Racial policies which promote academics based on race and not on performance is a key reason why people like Dr. Lee pack their bags and leave our local universities despite their best intentions on wanting to 'serve' our country. Another quote from Dr. Lee:

"It was obvious you wouldn't get very far if you weren't the right race," says Dr. Lee.
Today he works at the National University of Singapore, where he is in charge of a huge lab that is conducting cutting-edge research in stem-cell biology. Dr. Lee, an orthopedic surgeon, leads a team of top scientists culled from all over the world.

"Having come here I think I made the right choice," says Dr. Lee, referring to Singapore's premier teaching hospital. In Malaysia, "I probably would not have become a head of department and dean of the Faculty of Medicine."


I think many Malaysians with foreign PhDs who come back to Malaysia to work in our local varsities can live with the relatively low pay (by international and regional standards). What I think they (and I'm referring to the non-Malays here) cannot take is to see colleagues being promoted to professors and heads of departments based on racial considerations rather than on merit.

There is a strong emphasis within the US academia to recruit minorities (though this policy differs from school to school). There is a perception that the minorities (ethnic and gender) that are hired may not have fulfilled the same kind of rigorous academic standards that a non-minority would have had to go through. I think most US universities would be appalled by the situation in Malaysia where the better qualified minorities are forced out of the system to benefit the less qualified majority.

I'm not saying that all non-Malays are better qualified than the Malays in our local varsities. But what I am saying is that if we had a system that promoted based stricted on merit, cases such as Dr. Lee's would be a rarity. And we would definitely have more heads of departments who are non-Malay. There's also another relatively easy way to test this. We can look at non-Malay scholars who have left the local varsities and chart their achievements in the places they've gone to. It is hard to imagine that someone like Prof Wang Gangwu would have been given the same kind of recognition and opportunities as he did in Hong Kong and Singapore had he stayed within the local varsities.

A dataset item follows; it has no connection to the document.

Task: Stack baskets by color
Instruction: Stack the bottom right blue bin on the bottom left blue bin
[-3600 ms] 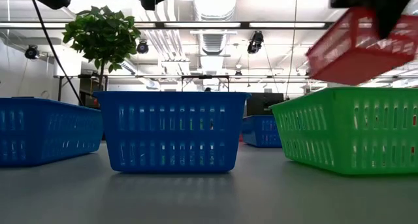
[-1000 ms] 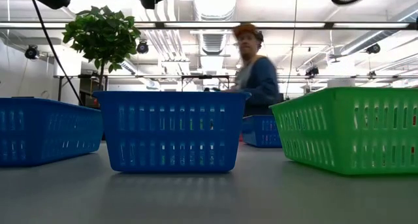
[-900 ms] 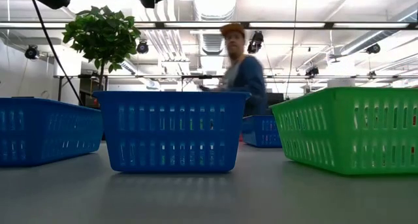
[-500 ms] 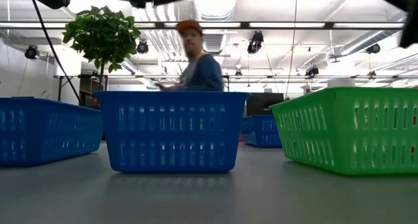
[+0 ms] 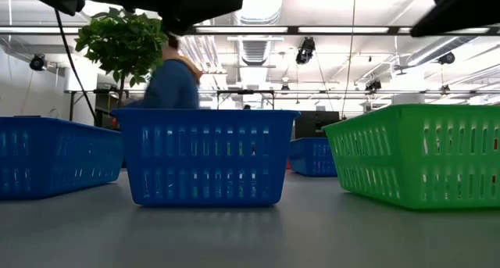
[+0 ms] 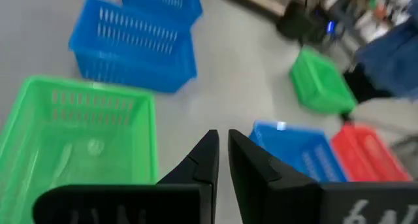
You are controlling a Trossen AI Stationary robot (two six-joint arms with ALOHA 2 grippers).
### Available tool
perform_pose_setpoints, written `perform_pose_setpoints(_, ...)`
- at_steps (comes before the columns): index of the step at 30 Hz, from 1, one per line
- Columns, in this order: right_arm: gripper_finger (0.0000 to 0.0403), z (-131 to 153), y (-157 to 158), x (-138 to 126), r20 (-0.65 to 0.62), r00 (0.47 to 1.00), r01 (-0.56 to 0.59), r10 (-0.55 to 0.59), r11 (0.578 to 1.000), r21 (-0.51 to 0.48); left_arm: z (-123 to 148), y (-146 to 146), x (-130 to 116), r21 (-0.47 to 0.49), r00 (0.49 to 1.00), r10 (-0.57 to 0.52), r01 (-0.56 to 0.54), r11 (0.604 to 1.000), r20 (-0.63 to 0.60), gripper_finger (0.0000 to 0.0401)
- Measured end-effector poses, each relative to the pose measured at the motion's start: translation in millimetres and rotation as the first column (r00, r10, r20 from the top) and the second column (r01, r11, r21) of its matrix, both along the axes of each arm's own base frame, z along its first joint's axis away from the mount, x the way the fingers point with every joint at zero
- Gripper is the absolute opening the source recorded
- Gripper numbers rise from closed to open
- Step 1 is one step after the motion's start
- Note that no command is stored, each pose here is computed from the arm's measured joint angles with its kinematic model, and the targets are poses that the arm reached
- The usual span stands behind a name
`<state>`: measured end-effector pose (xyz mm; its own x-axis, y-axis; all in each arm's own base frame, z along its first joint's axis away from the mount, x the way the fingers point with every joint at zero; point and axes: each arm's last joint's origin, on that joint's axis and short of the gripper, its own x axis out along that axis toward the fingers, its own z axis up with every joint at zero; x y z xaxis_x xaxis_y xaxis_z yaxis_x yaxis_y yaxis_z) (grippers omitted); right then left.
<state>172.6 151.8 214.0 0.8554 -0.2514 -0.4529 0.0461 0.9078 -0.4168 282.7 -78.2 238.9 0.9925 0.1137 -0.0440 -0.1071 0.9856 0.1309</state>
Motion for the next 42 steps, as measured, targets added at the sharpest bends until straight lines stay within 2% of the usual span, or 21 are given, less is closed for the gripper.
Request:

Our dear friend, the UM VC, can put up all the posters that he wants. But one article like this in a widely read magazine like the Chronicle of Higher Education is enough to convince most US academics that our local universities are of poor quality. And our loss is our neighbor's gain. At the same time as our local universities are shown in a poor light, NUS wins praise (as well as our best brains).

If one were to do a study of the extent of the brain drain from Malaysia to Singapore (forget about the US, UK and Australia for now), it wouldn't be surprising to find that flow has been enormous, however one chooses to quantify it. I personally know two Malaysian PhD students currently in Duke who graduated from NUS and will probably end up going back to NUS after they finish their PhDs. They are not the first nor will they be the last.

Dr. Shafie, you don't have to look far to recruit more lecturers with PhDs. Just take a drive over the Causeway. Finding them is easy. Whether you can be succesful in recruiting these highly qualified Malaysians to come back home to teach is another question.